A possible answer to the concerns about explainability may be the European Union’s solution. A law coming into effect in May 2018 will give its citizens the right to obtain an explanation of automated decisions and to challenge those decisions. But critics challenge the feasibility of that legislation as it “lacks precise language as well as explicit and well-defined rights and safeguards against automated decision-making, and therefore runs the risk of being toothless”.

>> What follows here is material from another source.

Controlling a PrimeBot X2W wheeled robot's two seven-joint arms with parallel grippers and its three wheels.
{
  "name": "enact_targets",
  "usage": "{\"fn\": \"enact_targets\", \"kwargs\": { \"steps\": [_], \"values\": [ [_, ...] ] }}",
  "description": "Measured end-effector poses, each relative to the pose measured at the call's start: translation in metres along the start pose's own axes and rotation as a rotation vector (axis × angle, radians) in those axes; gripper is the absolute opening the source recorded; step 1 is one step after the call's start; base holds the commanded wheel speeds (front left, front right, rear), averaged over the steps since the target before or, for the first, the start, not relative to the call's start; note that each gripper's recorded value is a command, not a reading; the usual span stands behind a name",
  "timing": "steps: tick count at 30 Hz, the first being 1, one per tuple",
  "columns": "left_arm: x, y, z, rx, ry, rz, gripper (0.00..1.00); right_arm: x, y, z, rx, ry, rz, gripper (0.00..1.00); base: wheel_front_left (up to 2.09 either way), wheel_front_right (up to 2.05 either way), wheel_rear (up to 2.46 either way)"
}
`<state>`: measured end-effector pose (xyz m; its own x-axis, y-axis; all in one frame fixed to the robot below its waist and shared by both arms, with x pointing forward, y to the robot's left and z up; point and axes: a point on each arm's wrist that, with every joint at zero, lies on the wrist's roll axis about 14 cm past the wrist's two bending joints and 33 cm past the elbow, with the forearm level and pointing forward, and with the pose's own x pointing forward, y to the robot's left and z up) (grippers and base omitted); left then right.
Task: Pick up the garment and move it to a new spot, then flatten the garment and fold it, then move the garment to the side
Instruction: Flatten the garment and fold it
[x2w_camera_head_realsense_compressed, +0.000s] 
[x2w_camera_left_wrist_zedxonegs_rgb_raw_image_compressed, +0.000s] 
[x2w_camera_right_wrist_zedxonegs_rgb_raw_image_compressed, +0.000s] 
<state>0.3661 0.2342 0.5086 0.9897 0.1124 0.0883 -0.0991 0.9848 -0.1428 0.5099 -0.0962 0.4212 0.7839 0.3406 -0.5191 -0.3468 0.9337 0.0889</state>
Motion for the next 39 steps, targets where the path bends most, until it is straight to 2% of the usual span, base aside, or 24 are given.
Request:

As we saw, there are many ethical and legal issues coming across in the context of AI. As a society we need to decide how we want to design our AI and how we can ensure them to be inherently fair and explainable. Specifically in the case of autonomous vehicles we saw how urgent the development of a consensual ethical and legal framework is. When it comes to possible legal responses, the policy-makers have to take into account that there are applications specific issues as well as cross cutting challenges that need to be addressed. We will see, how the response will look like responding to the evolving technologies and what ethical frameworks society will choose.
But before you step into a car the next time and imagine a dystopian driverless future, use this pacifier and keep in mind that there are still highly doubts, that Ford can keep their promise on launching fully autonomous vehicles in the next decade anyway. We as a society are capable of deciding on how we want to design our driverless future, we are being the ones being asked here and not the cars themselves.